En Navidad ¿Celebrarás o te cebarás?


Ay la Navidad, qué momento tan especial del año y a la vez qué de quebraderos de cabeza nos produce: compras compulsivas, reuniones a todas horas, eventos sin parar. Una de las preguntas que más se repite en consulta en este mes es: ¿Qué hago estos días? Lo único que te puedo recomendar es que intentes comer de forma similar al resto del año. Sin tantos excesos, alcohol, dulces… ¿Por qué hay que convertir una celebración en una bacanal de embutido, polvorones y alcohol? Piensa que el motivo de reunirse es verse, divertirse y pasar un rato agradable. Alrededor de comida deliciosa, claro que sí. Pero no tienes que acabar con dolor de estómago. Te recomiendo, ante todo, comer con un poco de lógica.

Consejos básicos

Dulces navideños: son una delicia, no lo vamos a negar. Intenta disfrutarlos y saborearlos como se merecen, dándoles su día y momento especial: nochebuena y navidad. Cuando tengamos delante esa megabandeja con mil tipos de productos, párate y piensa cuál te gusta más de todos. Elige con cabeza, y cuando lo vayas a comer hazlo despacio, disfrutándolo, saboreándolo. Y ser conscientes de que habrá más oportunidades SEGURO. No nos vamos a quedar con las ganas.

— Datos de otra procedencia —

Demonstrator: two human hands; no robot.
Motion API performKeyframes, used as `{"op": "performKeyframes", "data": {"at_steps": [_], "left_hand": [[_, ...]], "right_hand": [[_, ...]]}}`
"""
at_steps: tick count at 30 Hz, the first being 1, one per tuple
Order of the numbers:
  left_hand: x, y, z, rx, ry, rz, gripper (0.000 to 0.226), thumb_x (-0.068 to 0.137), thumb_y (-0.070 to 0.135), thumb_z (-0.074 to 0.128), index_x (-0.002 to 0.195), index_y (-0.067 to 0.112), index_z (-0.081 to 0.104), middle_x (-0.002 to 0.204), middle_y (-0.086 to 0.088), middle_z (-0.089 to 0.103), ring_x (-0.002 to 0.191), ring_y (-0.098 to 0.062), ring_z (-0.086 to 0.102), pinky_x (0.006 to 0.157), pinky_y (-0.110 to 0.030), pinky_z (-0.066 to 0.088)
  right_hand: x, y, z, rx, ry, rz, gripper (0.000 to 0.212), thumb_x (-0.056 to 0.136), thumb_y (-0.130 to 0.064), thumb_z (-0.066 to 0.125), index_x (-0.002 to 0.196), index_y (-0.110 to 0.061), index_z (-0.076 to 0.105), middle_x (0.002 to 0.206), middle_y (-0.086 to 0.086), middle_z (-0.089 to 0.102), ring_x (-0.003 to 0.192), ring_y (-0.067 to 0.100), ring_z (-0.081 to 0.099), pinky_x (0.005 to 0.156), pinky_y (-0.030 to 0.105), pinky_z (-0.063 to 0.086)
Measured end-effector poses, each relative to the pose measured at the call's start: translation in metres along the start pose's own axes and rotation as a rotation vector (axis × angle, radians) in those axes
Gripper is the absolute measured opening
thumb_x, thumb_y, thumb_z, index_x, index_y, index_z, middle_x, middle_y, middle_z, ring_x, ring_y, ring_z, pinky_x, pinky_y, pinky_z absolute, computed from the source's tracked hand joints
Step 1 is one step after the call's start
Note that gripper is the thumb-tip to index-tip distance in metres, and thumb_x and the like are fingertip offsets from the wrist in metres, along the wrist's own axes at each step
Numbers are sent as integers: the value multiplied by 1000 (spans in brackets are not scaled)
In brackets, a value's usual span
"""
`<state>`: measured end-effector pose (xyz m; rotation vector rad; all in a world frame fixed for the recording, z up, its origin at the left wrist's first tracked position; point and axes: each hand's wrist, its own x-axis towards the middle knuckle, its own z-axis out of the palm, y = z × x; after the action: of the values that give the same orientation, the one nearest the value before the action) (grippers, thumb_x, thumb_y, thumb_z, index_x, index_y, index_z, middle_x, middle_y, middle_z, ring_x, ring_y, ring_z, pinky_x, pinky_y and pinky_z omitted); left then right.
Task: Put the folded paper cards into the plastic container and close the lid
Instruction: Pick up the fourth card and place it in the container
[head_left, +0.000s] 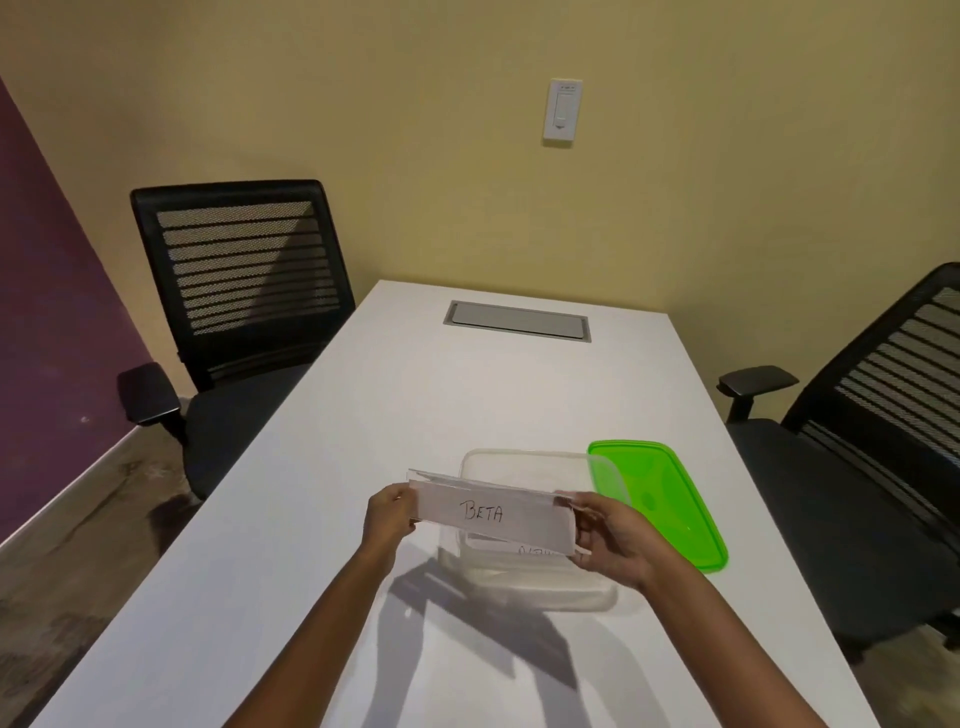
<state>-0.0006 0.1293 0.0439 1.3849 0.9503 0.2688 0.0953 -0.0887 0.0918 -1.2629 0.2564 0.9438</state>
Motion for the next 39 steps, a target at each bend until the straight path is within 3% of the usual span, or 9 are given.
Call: {"op": "performKeyframes", "data": {"at_steps": [6, 11, 14, 19, 24, 31, 33, 35, 39], "left_hand": [[-8, 5, 18, 98, -16, 77, 31, 91, 1, 41, 117, 0, 59, 98, -11, 58, 86, -25, 51, 63, -24, 44], [-15, 8, 37, 232, -22, 166, 35, 90, -2, 44, 123, 0, 56, 104, -23, 65, 87, -27, 55, 80, -31, 44], [-20, 7, 49, 361, 0, 219, 37, 87, -3, 47, 122, 0, 57, 112, -24, 66, 102, -35, 61, 88, -36, 49], [-23, 6, 61, 549, 51, 200, 18, 87, 0, 45, 92, -12, 59, 102, -31, 60, 107, -44, 58, 89, -43, 48], [-18, 4, 71, 696, -32, 120, 39, 91, 9, 45, 120, -16, 51, 128, -32, 55, 119, -42, 53, 99, -43, 45], [-10, 3, 78, 849, -150, 102, 37, 95, 14, 40, 125, -7, 48, 132, -24, 52, 121, -36, 53, 99, -35, 45], [-8, 3, 81, 907, -162, 121, 38, 96, 15, 39, 128, -5, 43, 135, -24, 50, 123, -36, 52, 101, -36, 44], [-8, 2, 86, 969, -186, 133, 43, 97, 17, 39, 135, -3, 35, 137, -26, 45, 125, -37, 50, 103, -37, 42], [-5, -1, 96, 1065, -251, 92, 58, 97, 17, 39, 148, 3, 14, 144, -27, 34, 133, -37, 41, 108, -38, 38]], "right_hand": [[1, -9, -12, -39, 184, -95, 26, 94, -17, 47, 71, -14, 59, 50, -4, 66, 59, 14, 47, 53, 25, 35], [13, -9, -21, -198, 348, -293, 28, 93, -13, 47, 67, -14, 54, 67, 8, 49, 58, 18, 41, 55, 25, 30], [19, -9, -26, -333, 395, -376, 19, 88, -5, 50, 70, -11, 51, 68, 10, 42, 56, 17, 32, 53, 26, 23], [31, -10, -39, -381, 458, -351, 26, 85, 1, 51, 61, -9, 51, 61, 9, 43, 59, 19, 36, 59, 31, 27], [45, -11, -43, -533, 543, -343, 23, 83, -3, 53, 63, -9, 42, 73, 14, 41, 71, 21, 36, 57, 29, 21], [58, -11, -44, -802, 559, -269, 30, 86, -8, 51, 59, -9, 40, 65, 6, 45, 82, 22, 43, 54, 29, 28], [56, -10, -39, -896, 549, -255, 9, 87, -7, 49, 81, -4, 56, 94, 19, 64, 93, 28, 53, 70, 30, 40], [61, -7, -40, -988, 537, -247, 34, 88, -4, 48, 121, 2, 55, 128, 22, 59, 116, 33, 55, 90, 32, 45], [64, -1, -38, -1159, 472, -197, 43, 88, -1, 45, 131, -1, 49, 138, 18, 51, 130, 30, 46, 102, 31, 41]]}}
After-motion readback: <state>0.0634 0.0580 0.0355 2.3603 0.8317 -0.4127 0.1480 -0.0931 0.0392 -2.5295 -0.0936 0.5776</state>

Comidas: Intenta meter algo ligero o verdura en el primer plato (lombarda, una ensalada completa, verduras al horno, un caldo) al menos así será menos pesado que embutidos, quesos y demás. Recuerda las veces que has llegado al segundo plato y ya no tenías hambre. Intenta comer un poco de todo, pero sin exceso.

Postres: es Navidad y seguro que ya vamos a tomar dulces navideños, así que elige un postre ligero y sano como: una piña natural cortada, unas fresas, un carpaccio de naranja (es naranja cortada en finito, pero queda como muy cool decir carpaccio). Serán unos postres excelente y más digestivos que otro tipo de elecciones (tartas, dulces, etc). Se puede preparar muy decorado y atractivo, pero es sano.

Bebidas: intentamos empezar con agua o una cerveza sin alcohol, por ejemplo. Sino, estamos vendidos. Empezar con una bebida alcohólica o un refresco cargado de azúcar va incrementar innecesariamente las kilocalorías de esa comida ya abundante per se. Si nos apetece mucho, dejamos ese vino o cerveza para el segundo , y así bebemos menos con toda seguridad.

Disfruta de estas fiestas en familia y recuerda que celebrar no es sinónimo de cebar. ¡Felices fiestas!